▶ [Task to carry out] Every line in the records below between the one holding "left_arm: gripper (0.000" and the one holding "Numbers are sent", inclusive, is to be set down exactly; all other lines are to be left out.

Entries taken from a collection
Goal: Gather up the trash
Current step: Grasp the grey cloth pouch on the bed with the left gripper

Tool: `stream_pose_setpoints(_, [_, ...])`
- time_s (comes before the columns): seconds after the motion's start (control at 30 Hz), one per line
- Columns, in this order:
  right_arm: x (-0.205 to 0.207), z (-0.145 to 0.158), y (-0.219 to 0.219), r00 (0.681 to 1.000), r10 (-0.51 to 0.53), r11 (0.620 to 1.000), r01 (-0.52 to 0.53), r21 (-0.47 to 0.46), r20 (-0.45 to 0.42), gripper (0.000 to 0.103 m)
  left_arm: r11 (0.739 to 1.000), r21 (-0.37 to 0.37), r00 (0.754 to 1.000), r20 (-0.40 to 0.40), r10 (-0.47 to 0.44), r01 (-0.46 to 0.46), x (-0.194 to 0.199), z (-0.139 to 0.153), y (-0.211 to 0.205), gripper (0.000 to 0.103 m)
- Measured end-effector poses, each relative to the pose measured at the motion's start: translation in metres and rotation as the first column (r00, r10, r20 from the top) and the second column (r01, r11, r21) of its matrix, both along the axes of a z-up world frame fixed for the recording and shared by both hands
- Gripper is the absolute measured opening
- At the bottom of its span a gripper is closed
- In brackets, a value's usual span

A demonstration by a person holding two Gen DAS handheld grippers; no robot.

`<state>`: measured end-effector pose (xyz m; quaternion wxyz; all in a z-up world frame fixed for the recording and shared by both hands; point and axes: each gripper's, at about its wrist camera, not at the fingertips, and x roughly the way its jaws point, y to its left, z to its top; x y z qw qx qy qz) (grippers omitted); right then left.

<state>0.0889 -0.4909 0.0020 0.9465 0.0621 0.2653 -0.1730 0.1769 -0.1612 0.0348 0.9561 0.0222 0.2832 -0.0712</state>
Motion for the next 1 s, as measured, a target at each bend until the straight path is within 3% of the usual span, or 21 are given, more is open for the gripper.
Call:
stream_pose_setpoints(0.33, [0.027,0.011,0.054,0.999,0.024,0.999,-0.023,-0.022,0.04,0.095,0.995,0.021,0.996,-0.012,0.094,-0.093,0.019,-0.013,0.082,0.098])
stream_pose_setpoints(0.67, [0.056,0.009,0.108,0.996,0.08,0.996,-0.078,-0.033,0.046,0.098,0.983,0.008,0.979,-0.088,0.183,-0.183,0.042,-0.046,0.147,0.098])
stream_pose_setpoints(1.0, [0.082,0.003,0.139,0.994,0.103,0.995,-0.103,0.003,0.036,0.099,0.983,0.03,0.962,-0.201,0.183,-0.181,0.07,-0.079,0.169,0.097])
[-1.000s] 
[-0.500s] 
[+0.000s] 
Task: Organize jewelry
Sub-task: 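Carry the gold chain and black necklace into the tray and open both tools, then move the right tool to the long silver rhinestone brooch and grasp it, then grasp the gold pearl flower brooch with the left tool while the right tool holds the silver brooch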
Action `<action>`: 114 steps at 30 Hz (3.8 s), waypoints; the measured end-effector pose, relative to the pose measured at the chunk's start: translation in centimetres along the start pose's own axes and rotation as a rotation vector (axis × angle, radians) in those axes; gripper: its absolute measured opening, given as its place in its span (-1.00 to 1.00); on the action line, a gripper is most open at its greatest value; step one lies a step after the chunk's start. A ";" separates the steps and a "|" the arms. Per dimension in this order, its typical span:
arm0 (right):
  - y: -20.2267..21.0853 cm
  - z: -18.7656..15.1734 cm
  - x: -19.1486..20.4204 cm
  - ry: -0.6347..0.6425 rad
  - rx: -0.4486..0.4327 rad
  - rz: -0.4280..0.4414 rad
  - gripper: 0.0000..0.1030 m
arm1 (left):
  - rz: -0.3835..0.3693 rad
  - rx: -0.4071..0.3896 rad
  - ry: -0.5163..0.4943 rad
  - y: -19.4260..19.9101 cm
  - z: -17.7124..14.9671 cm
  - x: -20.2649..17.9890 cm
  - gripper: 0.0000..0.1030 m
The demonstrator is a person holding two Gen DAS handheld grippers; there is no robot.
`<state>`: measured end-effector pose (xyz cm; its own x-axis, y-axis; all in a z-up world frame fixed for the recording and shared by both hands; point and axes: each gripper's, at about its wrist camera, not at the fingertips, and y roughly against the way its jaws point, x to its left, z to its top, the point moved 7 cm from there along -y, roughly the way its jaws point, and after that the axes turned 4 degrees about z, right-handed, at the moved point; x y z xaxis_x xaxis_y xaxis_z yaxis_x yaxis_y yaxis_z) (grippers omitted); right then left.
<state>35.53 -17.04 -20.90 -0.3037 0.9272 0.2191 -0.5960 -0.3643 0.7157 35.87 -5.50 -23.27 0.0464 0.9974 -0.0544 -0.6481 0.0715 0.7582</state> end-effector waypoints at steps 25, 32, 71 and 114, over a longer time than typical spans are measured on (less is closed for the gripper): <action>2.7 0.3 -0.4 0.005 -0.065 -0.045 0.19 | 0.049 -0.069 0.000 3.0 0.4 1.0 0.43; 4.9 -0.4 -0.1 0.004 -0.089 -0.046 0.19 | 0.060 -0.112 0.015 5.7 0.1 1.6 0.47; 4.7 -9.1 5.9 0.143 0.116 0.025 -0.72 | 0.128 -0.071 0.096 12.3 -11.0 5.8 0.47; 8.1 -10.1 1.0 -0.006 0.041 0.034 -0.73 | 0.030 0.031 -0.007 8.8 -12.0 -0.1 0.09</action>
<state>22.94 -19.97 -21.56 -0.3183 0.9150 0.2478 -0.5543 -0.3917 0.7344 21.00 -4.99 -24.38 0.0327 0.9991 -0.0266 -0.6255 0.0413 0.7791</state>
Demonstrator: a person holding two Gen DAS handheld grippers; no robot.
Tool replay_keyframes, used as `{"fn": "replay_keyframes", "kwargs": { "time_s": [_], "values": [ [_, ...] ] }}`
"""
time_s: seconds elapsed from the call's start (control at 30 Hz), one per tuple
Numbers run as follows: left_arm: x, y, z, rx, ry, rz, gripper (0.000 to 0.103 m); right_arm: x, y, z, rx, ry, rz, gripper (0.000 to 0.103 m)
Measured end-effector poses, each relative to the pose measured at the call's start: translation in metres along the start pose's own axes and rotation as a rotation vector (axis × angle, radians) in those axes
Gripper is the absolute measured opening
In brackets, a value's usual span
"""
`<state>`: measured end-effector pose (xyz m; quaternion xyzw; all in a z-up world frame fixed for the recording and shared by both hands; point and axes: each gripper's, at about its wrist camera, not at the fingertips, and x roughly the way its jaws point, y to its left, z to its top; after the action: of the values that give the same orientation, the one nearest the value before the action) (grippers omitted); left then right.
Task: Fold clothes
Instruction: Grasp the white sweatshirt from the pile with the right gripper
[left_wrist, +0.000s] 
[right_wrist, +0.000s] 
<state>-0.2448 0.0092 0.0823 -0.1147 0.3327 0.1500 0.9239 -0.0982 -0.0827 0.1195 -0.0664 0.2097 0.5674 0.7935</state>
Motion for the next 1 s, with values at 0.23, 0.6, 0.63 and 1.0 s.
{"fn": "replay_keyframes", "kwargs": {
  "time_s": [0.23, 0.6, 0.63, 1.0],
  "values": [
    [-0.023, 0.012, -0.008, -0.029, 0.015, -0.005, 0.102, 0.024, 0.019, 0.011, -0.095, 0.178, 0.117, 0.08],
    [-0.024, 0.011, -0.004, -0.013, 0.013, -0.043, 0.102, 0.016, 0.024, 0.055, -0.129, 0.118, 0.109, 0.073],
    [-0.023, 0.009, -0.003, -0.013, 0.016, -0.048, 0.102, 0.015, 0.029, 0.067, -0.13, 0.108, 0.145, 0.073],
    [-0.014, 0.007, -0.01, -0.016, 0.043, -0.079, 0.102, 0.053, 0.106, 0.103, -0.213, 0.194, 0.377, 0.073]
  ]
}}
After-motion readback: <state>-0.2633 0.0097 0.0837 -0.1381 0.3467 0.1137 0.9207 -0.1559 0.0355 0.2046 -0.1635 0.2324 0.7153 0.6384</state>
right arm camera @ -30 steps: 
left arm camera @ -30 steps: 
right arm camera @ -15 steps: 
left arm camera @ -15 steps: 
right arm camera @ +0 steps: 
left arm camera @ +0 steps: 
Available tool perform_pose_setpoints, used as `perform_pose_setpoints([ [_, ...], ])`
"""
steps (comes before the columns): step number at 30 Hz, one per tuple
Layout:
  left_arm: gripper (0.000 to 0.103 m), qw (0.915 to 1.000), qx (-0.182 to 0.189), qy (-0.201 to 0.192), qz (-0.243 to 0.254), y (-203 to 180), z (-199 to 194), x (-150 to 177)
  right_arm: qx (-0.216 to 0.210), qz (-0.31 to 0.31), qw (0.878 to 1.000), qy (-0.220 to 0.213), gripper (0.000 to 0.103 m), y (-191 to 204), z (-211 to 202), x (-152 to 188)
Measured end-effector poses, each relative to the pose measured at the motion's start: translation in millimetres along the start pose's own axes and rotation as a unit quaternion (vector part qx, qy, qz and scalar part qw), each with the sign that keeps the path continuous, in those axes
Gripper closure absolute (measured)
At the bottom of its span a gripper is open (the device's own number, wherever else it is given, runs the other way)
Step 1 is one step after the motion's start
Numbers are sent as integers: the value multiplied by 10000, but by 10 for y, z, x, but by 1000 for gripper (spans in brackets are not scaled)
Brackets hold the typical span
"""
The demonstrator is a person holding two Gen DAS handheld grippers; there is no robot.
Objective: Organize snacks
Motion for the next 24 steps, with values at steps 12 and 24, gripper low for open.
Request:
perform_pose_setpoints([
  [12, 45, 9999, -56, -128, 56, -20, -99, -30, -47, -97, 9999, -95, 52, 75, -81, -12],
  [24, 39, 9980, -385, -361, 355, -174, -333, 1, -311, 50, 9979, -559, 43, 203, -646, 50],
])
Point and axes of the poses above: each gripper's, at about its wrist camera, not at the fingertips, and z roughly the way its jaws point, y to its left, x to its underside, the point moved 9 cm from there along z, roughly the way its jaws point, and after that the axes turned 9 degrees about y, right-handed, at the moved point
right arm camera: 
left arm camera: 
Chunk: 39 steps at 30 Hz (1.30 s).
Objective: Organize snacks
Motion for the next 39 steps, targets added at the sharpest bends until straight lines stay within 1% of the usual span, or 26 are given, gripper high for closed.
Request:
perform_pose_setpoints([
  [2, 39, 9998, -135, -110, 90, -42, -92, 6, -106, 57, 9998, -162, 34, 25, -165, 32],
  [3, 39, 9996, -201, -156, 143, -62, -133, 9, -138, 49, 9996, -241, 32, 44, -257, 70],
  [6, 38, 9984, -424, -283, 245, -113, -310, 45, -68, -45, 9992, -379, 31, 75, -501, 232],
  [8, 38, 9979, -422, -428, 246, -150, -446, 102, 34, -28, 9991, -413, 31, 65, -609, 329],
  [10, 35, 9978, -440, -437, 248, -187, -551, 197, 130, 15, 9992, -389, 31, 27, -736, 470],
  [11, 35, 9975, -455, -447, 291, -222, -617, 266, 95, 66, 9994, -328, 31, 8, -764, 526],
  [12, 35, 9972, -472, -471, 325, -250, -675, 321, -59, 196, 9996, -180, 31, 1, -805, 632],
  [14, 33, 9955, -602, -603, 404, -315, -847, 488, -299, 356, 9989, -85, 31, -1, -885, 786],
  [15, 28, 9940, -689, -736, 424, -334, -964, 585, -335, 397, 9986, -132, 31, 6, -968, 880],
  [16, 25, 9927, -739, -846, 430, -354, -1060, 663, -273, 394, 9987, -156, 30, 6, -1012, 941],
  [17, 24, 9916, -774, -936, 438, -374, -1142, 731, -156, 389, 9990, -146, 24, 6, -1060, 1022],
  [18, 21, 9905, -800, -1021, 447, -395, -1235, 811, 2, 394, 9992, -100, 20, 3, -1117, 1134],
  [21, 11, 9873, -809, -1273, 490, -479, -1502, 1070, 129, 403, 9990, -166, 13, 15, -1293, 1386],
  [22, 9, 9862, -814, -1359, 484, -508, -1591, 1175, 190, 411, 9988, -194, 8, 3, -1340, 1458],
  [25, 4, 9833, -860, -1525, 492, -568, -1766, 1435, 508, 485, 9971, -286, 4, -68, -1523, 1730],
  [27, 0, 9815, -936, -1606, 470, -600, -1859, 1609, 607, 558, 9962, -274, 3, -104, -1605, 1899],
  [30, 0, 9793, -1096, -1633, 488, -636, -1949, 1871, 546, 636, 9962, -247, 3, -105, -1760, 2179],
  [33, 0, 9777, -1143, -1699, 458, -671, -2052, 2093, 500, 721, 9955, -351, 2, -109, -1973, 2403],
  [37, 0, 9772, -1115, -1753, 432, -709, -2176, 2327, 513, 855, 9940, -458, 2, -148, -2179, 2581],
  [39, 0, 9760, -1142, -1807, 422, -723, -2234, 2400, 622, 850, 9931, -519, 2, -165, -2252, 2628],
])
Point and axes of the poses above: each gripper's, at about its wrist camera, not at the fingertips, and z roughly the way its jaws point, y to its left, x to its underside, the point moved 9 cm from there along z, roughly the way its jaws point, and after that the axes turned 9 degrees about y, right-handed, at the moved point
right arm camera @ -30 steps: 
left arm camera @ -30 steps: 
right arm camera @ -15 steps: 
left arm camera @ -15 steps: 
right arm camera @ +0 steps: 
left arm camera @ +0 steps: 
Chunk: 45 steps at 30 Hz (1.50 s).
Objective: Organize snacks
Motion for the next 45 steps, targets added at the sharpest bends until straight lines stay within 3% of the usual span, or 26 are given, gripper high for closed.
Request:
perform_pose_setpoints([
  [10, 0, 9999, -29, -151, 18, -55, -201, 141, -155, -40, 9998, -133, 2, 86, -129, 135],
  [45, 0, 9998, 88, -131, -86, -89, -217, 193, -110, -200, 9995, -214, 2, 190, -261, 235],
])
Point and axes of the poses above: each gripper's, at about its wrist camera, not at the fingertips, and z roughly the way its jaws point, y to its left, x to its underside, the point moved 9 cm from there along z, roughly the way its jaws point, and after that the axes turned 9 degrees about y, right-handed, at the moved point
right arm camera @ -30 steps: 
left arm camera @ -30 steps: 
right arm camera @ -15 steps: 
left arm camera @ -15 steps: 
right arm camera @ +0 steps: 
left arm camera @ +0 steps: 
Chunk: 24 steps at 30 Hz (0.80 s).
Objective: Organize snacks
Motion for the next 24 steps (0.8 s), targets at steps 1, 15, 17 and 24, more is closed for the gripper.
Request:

▶ [Response box]
  left_arm: gripper (0.000 to 0.103 m), qw (0.915 to 1.000), qx (-0.182 to 0.189), qy (-0.201 to 0.192), qz (-0.243 to 0.254), y (-203 to 180), z (-199 to 194), x (-150 to 177)
  right_arm: qx (-0.216 to 0.210), qz (-0.31 to 0.31), qw (0.878 to 1.000), qy (-0.220 to 0.213), gripper (0.000 to 0.103 m), y (-191 to 204), z (-211 to 202), x (-152 to 188)
Measured end-effector poses, each relative to the pose measured at the motion's start: translation in millimetres along the start pose's own axes and rotation as a unit quaternion (vector part qx, qy, qz and scalar part qw), each with the sign that keeps the path continuous, in those axes
Gripper closure absolute (measured)
At the bottom of its span a gripper is open (the device's own number, wherever else it is given, runs the other way)
Step 1 is one step after the motion's start
Numbers are sent as integers: the value multiplied by 10000, but by 10 for y, z, x, but by 1000 for gripper (spans in brackets are not scaled)

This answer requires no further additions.